» Task description: From the listing below, pull out all lines with "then" in them.

» Given data:
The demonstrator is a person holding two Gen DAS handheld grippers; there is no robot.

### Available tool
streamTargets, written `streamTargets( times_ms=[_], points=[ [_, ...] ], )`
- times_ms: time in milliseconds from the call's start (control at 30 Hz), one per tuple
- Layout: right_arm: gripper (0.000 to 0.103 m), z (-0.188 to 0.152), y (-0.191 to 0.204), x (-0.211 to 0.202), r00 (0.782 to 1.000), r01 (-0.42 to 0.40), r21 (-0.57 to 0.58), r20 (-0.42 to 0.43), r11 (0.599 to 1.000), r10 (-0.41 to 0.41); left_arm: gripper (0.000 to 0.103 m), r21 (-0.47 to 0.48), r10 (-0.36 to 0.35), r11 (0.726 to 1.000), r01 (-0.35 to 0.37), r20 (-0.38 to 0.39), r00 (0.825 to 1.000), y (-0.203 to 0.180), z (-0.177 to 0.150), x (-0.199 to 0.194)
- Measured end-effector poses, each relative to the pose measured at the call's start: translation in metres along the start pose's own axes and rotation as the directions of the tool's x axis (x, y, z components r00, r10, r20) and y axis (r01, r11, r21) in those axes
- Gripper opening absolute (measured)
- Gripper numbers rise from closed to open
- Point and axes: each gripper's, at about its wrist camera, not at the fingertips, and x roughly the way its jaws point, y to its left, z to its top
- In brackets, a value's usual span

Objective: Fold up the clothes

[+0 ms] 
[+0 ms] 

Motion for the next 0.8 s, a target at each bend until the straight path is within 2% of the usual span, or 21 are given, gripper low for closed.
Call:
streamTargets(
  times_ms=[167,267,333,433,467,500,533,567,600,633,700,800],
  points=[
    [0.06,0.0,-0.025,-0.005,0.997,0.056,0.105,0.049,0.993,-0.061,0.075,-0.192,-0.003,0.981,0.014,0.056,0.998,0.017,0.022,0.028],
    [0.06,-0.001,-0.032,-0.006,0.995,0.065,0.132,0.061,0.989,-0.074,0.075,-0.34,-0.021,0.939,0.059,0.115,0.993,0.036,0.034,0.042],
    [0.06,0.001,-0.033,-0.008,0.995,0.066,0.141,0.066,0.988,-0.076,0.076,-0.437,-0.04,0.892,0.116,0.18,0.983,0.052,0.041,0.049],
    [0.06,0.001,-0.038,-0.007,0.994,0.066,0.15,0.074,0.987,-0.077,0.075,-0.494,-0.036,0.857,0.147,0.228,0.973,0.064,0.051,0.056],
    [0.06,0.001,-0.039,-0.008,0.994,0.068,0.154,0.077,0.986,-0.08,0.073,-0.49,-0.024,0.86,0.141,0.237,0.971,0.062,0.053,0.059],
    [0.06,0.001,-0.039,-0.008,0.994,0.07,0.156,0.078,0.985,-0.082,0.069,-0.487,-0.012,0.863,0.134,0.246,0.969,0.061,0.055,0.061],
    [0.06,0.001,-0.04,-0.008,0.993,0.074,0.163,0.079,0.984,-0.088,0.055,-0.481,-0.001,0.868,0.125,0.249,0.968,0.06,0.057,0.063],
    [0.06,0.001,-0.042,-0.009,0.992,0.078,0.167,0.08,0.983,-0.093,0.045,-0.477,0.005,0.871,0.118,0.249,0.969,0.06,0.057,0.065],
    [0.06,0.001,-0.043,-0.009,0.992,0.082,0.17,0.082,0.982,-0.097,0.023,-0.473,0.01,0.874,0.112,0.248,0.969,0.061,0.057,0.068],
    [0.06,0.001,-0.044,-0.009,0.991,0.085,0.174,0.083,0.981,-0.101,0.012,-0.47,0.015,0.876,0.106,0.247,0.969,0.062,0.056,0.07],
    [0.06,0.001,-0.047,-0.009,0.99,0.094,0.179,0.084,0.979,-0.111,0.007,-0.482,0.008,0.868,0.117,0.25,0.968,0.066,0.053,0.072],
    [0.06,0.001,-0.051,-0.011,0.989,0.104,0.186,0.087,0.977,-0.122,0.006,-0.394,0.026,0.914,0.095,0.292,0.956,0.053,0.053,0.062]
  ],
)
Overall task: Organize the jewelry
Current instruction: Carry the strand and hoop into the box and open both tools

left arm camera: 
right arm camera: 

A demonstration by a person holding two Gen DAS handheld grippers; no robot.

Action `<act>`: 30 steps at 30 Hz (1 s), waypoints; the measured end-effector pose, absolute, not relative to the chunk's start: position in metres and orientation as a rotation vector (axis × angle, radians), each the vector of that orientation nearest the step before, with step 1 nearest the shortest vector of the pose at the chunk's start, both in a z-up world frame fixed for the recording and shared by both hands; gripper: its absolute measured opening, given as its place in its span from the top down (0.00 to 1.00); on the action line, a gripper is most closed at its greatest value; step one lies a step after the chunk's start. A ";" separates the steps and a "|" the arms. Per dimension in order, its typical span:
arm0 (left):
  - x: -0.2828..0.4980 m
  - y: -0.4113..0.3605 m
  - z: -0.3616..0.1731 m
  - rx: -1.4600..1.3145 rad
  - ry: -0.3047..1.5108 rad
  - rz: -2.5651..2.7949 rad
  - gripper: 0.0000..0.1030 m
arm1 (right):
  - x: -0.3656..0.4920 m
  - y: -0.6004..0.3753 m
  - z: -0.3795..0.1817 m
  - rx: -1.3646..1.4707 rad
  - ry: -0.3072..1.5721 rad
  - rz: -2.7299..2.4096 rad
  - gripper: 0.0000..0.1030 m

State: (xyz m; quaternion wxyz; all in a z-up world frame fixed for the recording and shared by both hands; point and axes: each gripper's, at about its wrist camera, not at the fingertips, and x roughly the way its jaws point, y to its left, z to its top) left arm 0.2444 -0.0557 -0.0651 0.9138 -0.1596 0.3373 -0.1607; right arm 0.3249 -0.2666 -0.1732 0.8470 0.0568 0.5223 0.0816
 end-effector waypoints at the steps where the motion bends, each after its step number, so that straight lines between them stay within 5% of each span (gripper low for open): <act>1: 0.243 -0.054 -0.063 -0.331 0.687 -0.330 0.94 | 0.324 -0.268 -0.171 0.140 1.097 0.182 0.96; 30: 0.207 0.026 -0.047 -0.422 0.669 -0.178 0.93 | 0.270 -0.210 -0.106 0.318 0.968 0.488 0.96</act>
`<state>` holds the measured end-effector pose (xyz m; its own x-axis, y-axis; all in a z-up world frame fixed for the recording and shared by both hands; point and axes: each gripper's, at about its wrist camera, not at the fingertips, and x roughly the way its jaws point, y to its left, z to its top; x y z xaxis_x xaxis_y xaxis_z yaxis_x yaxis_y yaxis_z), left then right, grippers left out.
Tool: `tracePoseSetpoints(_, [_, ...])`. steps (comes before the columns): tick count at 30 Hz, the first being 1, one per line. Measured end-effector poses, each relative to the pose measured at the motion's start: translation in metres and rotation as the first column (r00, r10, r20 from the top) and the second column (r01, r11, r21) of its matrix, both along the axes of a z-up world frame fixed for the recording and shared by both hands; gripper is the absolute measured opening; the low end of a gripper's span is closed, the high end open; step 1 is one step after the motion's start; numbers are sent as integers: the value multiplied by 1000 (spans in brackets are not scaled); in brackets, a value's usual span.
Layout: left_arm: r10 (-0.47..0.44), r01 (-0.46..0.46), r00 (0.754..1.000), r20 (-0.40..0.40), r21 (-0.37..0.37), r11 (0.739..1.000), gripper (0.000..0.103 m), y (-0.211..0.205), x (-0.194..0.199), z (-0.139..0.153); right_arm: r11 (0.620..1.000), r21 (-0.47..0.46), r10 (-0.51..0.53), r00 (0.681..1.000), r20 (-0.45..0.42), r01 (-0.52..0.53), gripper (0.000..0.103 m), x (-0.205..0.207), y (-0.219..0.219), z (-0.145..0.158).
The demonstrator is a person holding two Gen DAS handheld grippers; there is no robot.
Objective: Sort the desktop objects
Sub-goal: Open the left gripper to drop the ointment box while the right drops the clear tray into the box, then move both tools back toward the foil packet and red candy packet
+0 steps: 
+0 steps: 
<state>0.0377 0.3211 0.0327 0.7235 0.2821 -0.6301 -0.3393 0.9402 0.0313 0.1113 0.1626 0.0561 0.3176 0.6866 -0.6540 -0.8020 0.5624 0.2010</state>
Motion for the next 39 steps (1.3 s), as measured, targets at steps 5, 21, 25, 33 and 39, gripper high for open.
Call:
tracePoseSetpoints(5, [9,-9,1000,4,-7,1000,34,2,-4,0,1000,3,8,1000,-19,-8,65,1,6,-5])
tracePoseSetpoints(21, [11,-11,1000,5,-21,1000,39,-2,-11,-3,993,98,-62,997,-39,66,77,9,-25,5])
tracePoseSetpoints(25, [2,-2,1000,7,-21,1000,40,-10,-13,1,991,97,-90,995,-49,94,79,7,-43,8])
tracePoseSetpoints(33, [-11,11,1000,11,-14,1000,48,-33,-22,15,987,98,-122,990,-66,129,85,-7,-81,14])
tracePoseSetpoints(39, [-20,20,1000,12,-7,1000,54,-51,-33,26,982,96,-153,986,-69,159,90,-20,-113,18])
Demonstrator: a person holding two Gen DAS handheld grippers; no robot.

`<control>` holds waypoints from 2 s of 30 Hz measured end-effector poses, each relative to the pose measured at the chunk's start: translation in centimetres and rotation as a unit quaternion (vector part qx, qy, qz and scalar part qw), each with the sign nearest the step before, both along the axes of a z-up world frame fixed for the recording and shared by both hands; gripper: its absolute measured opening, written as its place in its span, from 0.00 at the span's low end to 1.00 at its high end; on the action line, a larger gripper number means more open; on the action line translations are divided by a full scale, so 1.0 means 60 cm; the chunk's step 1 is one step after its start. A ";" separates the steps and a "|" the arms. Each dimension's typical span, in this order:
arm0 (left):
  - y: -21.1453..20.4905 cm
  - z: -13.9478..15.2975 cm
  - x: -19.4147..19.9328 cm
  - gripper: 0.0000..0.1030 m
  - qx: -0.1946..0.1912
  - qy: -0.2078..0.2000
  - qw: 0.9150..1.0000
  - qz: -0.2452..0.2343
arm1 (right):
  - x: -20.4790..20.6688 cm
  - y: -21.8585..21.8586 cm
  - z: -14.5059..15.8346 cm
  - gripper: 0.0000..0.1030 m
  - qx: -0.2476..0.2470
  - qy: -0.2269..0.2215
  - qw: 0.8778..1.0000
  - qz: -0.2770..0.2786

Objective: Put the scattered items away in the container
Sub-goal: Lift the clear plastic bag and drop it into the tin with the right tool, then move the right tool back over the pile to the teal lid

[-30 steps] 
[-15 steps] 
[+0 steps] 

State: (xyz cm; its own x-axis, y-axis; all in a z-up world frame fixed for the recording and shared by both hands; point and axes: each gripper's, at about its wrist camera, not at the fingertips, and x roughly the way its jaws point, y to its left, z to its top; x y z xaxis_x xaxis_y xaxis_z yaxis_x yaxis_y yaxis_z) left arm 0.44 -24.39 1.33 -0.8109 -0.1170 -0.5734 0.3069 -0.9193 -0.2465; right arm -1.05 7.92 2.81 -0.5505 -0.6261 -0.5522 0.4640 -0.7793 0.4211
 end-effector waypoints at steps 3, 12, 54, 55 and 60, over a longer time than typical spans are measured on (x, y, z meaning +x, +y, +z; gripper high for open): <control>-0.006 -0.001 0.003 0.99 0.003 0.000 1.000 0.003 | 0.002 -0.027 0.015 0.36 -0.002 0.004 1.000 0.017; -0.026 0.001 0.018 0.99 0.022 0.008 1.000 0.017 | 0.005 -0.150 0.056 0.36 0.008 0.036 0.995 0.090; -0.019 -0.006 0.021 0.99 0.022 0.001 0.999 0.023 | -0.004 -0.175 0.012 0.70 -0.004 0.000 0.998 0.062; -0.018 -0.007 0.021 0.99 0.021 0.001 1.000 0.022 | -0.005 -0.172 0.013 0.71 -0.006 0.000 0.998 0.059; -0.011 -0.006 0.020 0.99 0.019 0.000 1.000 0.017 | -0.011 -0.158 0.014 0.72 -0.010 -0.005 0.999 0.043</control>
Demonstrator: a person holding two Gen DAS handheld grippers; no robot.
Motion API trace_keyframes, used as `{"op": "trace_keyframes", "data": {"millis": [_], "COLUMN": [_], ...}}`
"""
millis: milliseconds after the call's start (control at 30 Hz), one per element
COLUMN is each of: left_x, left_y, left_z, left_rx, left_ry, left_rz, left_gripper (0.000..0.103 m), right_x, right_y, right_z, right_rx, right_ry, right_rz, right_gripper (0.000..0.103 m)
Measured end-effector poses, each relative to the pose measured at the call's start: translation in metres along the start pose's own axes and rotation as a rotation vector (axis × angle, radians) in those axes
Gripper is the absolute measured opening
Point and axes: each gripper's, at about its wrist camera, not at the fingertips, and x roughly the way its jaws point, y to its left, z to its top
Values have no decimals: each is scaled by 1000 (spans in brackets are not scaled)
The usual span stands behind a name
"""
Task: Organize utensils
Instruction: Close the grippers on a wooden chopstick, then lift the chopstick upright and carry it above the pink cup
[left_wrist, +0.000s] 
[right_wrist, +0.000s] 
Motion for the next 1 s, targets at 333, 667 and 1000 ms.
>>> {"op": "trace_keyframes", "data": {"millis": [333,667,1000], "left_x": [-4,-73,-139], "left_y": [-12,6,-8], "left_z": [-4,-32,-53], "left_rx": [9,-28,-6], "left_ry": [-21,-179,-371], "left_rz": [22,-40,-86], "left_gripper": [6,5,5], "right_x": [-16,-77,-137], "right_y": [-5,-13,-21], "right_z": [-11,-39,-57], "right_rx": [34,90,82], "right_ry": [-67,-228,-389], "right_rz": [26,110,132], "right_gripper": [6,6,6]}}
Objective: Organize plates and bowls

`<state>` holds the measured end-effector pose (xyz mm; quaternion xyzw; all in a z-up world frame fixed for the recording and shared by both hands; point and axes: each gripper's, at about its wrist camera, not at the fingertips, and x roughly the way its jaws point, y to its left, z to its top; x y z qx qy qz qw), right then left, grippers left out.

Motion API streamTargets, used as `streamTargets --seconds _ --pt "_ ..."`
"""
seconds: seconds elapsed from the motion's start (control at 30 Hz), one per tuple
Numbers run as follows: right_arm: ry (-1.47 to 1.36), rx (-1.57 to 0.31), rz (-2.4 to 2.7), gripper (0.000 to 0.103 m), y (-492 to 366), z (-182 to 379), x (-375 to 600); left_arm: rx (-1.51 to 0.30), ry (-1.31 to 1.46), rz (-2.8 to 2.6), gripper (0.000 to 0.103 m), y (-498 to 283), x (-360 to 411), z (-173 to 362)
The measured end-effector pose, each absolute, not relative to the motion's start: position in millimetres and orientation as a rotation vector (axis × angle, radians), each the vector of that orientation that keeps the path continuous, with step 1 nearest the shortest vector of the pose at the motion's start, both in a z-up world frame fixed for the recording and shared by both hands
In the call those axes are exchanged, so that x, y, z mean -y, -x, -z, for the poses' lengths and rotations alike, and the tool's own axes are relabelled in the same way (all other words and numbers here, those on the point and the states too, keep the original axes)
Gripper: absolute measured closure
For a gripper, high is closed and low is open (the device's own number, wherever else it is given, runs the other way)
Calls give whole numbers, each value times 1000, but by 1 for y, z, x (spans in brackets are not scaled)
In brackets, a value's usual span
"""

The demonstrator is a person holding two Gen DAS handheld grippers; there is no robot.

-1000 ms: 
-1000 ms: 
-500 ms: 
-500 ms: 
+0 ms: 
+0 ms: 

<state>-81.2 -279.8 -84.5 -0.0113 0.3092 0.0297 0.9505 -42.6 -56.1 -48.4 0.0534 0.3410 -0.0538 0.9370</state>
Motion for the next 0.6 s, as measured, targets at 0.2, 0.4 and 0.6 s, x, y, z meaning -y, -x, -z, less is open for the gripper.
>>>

» Exercise response:
`<state>` holds the measured end-effector pose (xyz m; its own x-axis, y-axis; all in a z-up world frame fixed for the recording and shared by both hands; point and axes: each gripper's, at about its wrist camera, not at the fingertips, and x roughly the way its jaws point, y to its left, z to its top; x y z xaxis_x xaxis_y xaxis_z yaxis_x yaxis_y yaxis_z), left then right, grippers left out.
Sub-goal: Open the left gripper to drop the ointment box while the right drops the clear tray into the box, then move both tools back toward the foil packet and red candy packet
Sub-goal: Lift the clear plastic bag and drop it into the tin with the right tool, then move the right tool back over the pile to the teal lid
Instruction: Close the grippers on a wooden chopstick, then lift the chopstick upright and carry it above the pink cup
`<state>` holds the measured end-effector pose (xyz mm; quaternion xyzw; all in a z-up world frame fixed for the recording and shared by both hands; point and axes: each gripper's, at about its wrist camera, not at the fingertips, and x roughly the way its jaws point, y to its left, z to its top; x y z qx qy qz qw), right then left, grippers left out.

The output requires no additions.